Hi, I usually culture 1-2x104 DCs and 1x105 T cells (1:5-10) in 200 μl of complete medium in round-bottomed 96-well plates for 72-96 hr at 37ºC. You can add any peptide to the cultures at optimal concentration. Hope this helps.

The choice of DC population is going to be important. While it may be easier to use BM-derived DCs, how they are generated can influence outcome of T cell response and may not represent DCs found under "normal" conditions. Splenic DCs exist as different subpopulations, which would also have different effects on T cell populations. Finally, what T cell populations are being used. Are you using whole T cell populations or are you separating them based on naive (CD44loCD62Lhi), CD4, or CD8?

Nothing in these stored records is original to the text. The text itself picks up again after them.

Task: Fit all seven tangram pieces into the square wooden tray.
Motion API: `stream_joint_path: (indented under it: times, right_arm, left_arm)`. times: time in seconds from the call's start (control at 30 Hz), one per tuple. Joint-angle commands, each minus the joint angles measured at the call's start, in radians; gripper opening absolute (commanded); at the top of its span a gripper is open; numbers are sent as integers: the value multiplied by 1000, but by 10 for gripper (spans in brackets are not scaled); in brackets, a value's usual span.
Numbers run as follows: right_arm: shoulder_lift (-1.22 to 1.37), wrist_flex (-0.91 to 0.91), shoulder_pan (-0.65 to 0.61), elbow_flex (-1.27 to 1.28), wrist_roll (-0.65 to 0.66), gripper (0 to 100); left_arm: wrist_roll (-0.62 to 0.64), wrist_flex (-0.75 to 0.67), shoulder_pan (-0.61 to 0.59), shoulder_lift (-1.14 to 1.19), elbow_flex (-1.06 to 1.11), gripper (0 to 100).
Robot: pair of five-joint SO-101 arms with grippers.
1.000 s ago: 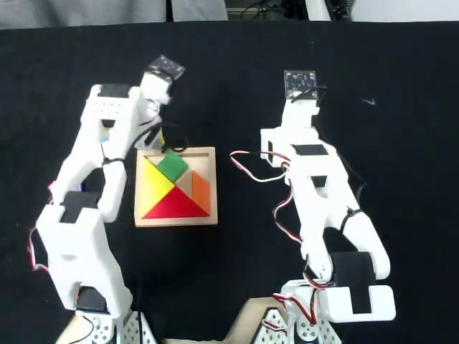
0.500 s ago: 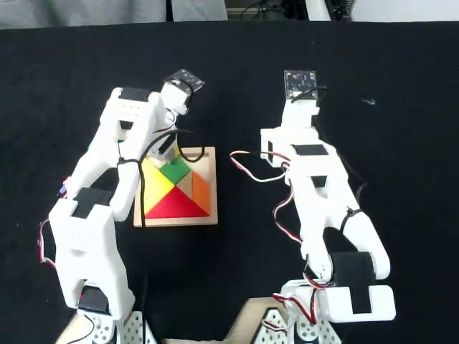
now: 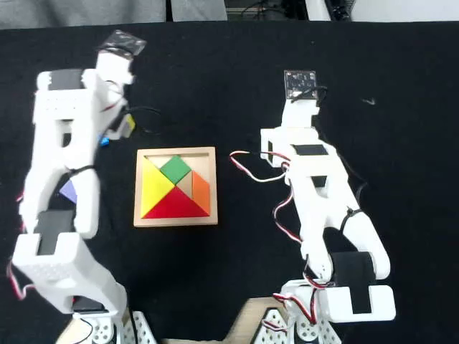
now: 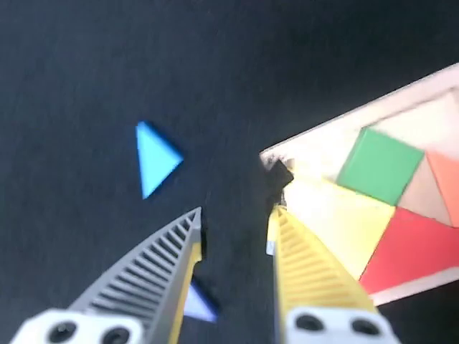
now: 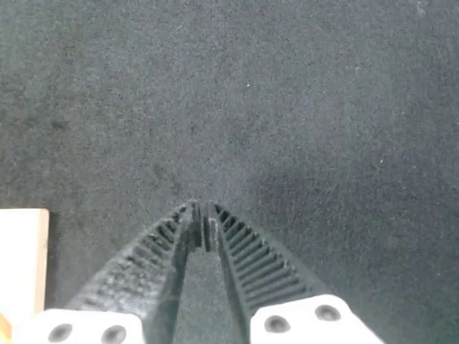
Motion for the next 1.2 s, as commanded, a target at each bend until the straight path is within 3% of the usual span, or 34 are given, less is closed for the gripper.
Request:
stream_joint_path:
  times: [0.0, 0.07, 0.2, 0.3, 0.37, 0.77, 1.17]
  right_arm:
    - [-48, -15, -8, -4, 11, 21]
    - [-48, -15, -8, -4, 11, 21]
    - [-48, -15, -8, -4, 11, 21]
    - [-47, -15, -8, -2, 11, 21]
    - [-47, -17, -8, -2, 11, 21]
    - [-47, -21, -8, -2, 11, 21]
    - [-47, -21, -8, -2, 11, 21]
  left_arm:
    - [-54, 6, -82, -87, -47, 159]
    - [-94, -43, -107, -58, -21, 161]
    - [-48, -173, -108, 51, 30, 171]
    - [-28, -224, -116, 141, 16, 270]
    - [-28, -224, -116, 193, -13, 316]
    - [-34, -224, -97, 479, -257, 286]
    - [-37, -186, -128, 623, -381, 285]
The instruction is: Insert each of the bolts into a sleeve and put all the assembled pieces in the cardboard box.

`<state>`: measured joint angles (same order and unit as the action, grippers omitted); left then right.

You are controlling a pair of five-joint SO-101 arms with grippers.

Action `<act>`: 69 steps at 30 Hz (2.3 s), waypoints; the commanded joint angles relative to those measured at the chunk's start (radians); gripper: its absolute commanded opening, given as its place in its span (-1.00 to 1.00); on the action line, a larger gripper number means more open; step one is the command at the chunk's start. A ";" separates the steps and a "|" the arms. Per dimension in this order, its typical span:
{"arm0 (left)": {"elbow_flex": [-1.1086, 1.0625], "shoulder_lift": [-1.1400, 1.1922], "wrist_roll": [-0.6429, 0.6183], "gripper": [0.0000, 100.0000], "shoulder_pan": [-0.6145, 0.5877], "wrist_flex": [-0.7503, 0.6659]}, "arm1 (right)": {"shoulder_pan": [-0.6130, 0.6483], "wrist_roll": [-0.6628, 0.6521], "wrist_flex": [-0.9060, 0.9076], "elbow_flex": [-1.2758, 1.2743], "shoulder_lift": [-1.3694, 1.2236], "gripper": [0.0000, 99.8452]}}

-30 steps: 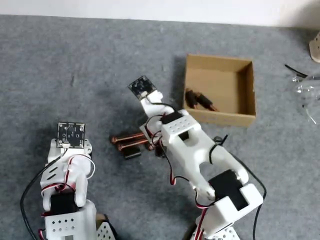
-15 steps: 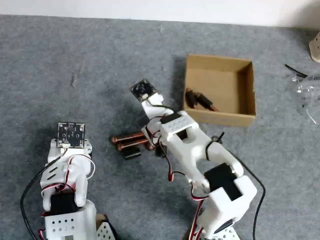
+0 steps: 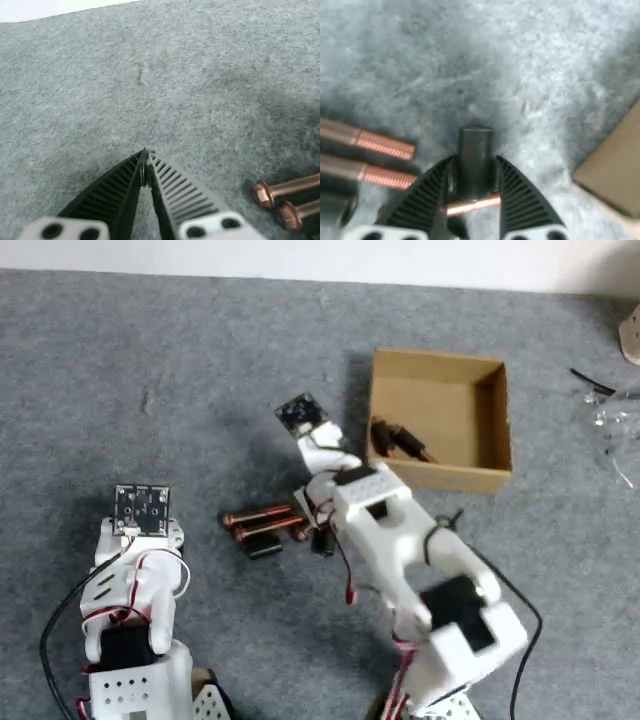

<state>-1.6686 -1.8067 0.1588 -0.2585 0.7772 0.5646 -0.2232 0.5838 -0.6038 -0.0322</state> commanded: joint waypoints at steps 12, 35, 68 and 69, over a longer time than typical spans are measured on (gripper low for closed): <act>0.021 -0.007 -0.005 -0.98 0.047 -0.015 | -0.041 -0.015 -0.188 -0.420 0.613 -0.99; 0.186 0.262 0.017 -0.98 0.091 -0.020 | -0.041 -0.015 -0.297 -0.552 0.670 -0.99; 0.986 1.546 -0.678 -0.78 0.527 0.236 | -0.074 -0.015 -0.437 -0.591 0.670 -0.99; 0.986 1.549 -0.738 -0.78 0.527 0.236 | -0.074 -0.015 -0.437 -0.591 0.670 -0.99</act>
<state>-0.7296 -0.2601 -0.4580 0.2509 1.0058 0.5063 -0.2294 0.1834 -1.1991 0.6015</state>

GM-CSF differentiation of murine bone marrow cells into DCs requires long-term culture (1-2 weeks) to acquire dendritic cells and usually these cultures contain a heterogeneous population of macrophages, early precursors and immature and spontaneously matured DCs. In my opinion splenic DCs (that include CD8+ and CD8- DCs) is a more uniform and reproducible population that you can get by CD11c positive selection. Activation of naive T cells by dendritic cells requires interaction TCR and peptide-loaded class II or class I MHC molecules to the DC surface. Thus, you could characterize OT-II or OT-I cells activated by OVA peptide-loaded DCs or use other TCR transgenic mice. I usually get OTII or OTI T cells by CD4 or CD8 positive selection.

Great answers, all, thank you! This agrees well with what I've been able to dig out of the literature. In my case, I'd like to use single cell suspensions made from lymph nodes which would presumably contain multiple DC subsets. I'd infect these cells with virus and culture them with P14 CD8 T cells (from the P14 TCR transgenic system), measuring expression of markers on the CD8s following co-culture.